§ WHAT THE EXERCISE ASKS:
Search the entries for the word "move" and copy each line that has it.

[Dataset items]
---------------
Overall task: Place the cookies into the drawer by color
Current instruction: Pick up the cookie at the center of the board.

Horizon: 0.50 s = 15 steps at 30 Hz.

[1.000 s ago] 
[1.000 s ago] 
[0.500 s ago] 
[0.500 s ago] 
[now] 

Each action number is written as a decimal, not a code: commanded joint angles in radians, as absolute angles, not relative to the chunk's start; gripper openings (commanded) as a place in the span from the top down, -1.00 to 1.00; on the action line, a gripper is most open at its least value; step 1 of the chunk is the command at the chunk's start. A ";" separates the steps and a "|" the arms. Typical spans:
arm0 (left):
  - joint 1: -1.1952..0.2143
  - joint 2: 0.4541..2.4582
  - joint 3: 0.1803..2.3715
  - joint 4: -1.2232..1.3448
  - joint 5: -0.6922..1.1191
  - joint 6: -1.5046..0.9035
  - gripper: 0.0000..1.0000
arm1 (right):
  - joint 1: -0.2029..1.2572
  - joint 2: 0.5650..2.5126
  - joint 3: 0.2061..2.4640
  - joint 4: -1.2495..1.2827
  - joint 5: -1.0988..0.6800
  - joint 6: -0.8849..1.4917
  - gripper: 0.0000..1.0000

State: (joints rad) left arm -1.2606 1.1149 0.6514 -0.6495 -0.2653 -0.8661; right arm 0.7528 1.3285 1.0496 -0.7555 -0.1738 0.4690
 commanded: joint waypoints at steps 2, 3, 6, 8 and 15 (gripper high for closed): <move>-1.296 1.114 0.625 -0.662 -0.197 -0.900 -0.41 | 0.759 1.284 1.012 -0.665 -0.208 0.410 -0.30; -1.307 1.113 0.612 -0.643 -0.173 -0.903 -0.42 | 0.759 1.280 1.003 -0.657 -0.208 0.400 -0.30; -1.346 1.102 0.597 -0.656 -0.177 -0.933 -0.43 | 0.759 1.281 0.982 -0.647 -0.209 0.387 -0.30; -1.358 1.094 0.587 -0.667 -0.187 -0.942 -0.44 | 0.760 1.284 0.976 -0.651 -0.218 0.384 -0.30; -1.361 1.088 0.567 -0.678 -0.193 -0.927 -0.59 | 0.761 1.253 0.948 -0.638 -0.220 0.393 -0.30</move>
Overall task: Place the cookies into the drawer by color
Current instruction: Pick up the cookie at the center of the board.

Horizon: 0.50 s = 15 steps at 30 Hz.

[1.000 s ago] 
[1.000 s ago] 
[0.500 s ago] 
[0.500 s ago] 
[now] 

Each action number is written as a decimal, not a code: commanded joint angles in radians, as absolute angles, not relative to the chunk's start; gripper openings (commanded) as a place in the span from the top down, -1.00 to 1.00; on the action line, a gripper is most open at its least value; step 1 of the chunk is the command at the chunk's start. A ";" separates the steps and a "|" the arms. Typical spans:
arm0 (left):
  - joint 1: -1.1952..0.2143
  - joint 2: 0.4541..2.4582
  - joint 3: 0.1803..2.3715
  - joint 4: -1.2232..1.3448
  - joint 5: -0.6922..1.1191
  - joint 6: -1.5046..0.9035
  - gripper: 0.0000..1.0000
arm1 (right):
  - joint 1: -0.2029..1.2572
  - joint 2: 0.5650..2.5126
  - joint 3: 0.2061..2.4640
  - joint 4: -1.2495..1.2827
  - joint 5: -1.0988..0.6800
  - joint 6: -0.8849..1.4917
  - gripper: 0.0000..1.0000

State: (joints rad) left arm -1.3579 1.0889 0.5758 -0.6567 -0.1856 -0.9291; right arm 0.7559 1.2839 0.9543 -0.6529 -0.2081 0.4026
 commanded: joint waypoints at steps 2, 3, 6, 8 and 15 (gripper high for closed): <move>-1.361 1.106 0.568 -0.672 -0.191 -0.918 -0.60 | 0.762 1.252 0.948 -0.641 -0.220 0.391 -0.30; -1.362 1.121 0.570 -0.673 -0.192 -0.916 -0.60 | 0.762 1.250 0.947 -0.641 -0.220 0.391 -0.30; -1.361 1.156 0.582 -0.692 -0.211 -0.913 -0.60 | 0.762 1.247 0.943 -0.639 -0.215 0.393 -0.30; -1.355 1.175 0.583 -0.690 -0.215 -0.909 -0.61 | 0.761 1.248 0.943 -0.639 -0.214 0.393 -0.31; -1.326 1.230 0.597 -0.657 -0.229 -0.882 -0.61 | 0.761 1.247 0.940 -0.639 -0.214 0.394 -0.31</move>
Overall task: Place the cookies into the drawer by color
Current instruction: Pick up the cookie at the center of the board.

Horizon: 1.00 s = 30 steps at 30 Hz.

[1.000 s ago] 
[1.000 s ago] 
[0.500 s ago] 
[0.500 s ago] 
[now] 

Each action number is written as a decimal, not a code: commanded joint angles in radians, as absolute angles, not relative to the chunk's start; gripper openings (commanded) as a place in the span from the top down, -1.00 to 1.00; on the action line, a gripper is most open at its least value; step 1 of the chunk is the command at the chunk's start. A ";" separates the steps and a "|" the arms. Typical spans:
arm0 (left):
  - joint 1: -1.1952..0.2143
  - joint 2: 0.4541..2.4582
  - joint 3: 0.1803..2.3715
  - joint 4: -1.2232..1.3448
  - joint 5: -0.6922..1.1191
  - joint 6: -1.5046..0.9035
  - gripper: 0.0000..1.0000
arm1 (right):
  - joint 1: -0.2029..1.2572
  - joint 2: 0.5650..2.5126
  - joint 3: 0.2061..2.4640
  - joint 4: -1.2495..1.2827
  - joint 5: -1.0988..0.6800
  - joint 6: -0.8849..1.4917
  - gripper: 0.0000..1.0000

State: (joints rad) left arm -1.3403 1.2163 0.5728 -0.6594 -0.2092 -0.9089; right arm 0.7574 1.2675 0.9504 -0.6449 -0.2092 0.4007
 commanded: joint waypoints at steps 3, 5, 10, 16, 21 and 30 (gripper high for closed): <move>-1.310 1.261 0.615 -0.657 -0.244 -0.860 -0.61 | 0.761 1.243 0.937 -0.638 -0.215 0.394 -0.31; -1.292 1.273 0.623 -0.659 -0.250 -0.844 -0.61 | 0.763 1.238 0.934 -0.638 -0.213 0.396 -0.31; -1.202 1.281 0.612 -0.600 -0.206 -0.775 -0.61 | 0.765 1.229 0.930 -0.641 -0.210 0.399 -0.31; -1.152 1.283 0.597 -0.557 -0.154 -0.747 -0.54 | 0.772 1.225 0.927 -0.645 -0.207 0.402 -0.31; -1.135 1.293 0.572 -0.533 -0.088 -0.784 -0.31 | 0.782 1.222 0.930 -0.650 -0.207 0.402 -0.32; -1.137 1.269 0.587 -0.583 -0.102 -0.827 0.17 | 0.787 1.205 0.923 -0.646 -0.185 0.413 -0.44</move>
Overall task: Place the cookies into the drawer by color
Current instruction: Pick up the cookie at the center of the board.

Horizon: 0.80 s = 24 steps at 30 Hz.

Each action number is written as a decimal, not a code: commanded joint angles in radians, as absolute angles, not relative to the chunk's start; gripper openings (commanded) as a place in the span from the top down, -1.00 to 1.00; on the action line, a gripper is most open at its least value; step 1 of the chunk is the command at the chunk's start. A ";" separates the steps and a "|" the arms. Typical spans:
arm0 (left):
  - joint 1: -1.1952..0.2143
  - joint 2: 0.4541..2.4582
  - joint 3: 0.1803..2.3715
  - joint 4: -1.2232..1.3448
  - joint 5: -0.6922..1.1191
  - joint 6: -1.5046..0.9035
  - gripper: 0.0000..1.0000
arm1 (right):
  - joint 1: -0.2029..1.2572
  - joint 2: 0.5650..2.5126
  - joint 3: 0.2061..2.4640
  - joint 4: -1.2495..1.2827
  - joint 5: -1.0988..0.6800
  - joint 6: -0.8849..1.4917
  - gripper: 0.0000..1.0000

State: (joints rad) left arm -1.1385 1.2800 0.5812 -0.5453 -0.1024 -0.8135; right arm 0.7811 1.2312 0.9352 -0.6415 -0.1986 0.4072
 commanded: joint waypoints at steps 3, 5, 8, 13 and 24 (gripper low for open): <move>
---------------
§ PROBLEM SOLUTION:
 commanded: joint waypoints at steps 2, 3, 6, 8 and 15 (gripper high for closed): <move>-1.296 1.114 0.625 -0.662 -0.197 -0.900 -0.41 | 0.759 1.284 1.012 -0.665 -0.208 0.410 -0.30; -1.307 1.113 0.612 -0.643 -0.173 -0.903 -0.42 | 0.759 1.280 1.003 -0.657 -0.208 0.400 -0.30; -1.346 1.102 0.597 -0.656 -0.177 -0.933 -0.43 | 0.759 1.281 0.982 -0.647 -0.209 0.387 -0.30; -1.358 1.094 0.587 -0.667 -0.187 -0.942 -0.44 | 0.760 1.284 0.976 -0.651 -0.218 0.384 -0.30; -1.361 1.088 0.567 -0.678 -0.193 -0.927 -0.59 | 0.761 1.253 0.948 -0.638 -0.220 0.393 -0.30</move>
 commanded: joint waypoints at steps 2, 3, 6, 8 and 15 (gripper high for closed): <move>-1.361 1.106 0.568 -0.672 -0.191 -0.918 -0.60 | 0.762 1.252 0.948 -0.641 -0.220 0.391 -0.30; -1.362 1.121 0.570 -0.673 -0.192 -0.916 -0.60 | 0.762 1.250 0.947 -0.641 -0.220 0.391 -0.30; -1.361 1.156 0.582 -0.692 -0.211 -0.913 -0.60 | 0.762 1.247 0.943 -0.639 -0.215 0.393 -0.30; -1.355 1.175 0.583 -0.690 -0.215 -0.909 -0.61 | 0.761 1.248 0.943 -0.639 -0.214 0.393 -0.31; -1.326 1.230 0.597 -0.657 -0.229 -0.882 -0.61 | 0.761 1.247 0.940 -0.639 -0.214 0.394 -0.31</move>
 commanded: joint waypoints at steps 3, 5, 10, 16, 21 and 30 (gripper high for closed): <move>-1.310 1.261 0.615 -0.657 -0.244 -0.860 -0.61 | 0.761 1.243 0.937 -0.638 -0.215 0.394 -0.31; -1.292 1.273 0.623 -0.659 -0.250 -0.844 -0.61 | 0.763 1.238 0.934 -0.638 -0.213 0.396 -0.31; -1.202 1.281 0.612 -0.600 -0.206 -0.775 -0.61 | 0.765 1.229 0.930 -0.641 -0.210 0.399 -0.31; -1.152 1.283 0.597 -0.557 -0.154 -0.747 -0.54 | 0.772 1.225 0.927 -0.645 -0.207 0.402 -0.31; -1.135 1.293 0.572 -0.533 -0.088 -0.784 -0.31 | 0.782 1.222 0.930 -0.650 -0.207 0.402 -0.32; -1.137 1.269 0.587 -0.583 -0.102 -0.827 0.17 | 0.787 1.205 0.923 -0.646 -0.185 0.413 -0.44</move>
 commanded: joint waypoints at steps 3, 5, 8, 13 and 24 (gripper low for open): <move>

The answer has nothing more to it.